Trying to time the market bottom
No doubt, the real estate market has been in a tailspin for several years now.  As a result, everyone is in limbo — sellers are on the sidelines because many of them owe more on their homes that the home is worth, and buyers are waiting for prices to drop further.  Remember, buyers: Home prices are just one factor in how much a home will cost per month. The other consideration is mortgage rates.  They’re rising — and that means higher monthly payments. In fact, even if home values fall — and we’re expecting them to drop another 5-7 percent this year — higher mortgage prices could counteract that. For example, say a house was worth $300,000 in November 2010.  If you bought it then, got a fixed-rate mortgage of 4.1 percent and put 20 percent down, it would cost you a little over $1,200 a month. If you waited just two months, and values dropped 1.8 percent, it would cost you $63 more per month; if you waited 14 months, when values are projected to be down about 6 percent and mortgage rates are projected to reach 5.7 percent (per Freddie Mac), your payments would be $126 more per month. Ouch.

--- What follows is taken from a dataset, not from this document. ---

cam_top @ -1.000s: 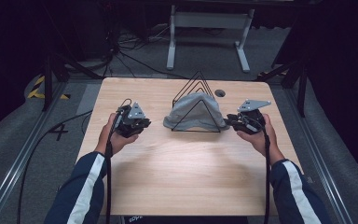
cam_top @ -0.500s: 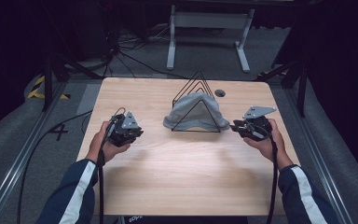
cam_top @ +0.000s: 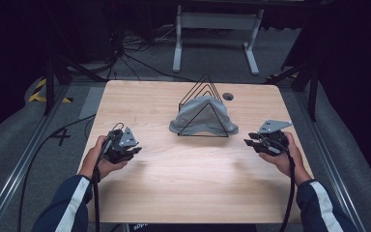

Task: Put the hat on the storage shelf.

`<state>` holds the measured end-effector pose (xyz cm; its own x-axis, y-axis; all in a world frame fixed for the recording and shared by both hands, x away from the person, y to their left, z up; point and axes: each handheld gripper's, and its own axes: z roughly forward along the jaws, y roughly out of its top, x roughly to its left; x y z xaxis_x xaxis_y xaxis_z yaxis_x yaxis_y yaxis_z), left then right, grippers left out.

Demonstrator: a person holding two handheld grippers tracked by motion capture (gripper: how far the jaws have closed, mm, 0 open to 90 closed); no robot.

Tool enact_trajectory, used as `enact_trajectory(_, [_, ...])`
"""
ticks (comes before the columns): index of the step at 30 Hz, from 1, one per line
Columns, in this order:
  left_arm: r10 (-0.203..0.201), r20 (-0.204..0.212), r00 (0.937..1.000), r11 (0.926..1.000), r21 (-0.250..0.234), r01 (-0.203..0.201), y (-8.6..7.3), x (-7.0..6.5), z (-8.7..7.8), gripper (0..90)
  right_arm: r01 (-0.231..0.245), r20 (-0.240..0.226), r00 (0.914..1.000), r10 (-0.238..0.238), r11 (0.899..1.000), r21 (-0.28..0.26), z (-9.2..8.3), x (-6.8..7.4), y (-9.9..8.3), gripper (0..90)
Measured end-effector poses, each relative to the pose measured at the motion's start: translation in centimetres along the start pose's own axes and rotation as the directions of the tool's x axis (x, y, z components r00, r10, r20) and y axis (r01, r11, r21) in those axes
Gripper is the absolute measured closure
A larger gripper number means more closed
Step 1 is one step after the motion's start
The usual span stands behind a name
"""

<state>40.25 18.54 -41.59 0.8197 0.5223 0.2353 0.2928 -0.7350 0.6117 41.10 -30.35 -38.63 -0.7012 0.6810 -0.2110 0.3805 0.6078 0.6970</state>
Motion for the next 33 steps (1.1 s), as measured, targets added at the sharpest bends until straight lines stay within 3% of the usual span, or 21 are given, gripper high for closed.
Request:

Not researching loan options
Get this: Borrowers are spending twice as much time researching a car purchase than they are home loans — 5 hours versus 10, respectively — even though homes cost an average of five times more! This disparity can cost you thousands of dollars over the long haul. That’s why it’s important to shop around for different loan options. A site like Zillow Mortgage Marketplace enables borrowers to get unlimited loan quotes from vetted lenders without sharing any personal contact information. That means you compare different mortgage rates and terms without having to field follow-up calls from lenders. It’s risk-free shopping.

Buying a house you can’t afford
In addition to getting pre-approved before you house hunt, know that as a general rule of thumb, the total cost of your mortgage payment (including any taxes and insurance) — should not exceed 30 percent of your take-home pay.

Not knowing your credit score
Find out what your FICO score is (or get a ballpark credit score here for free) and if it’s sub par – in the low 600s, for example – launch a campaign to raise it, keeping in mind that even a 20-point increase could save you thousands of dollars over the life of the loan.  What’s ideal? The lowest interest rates are reserved for those with a score of 720 or above.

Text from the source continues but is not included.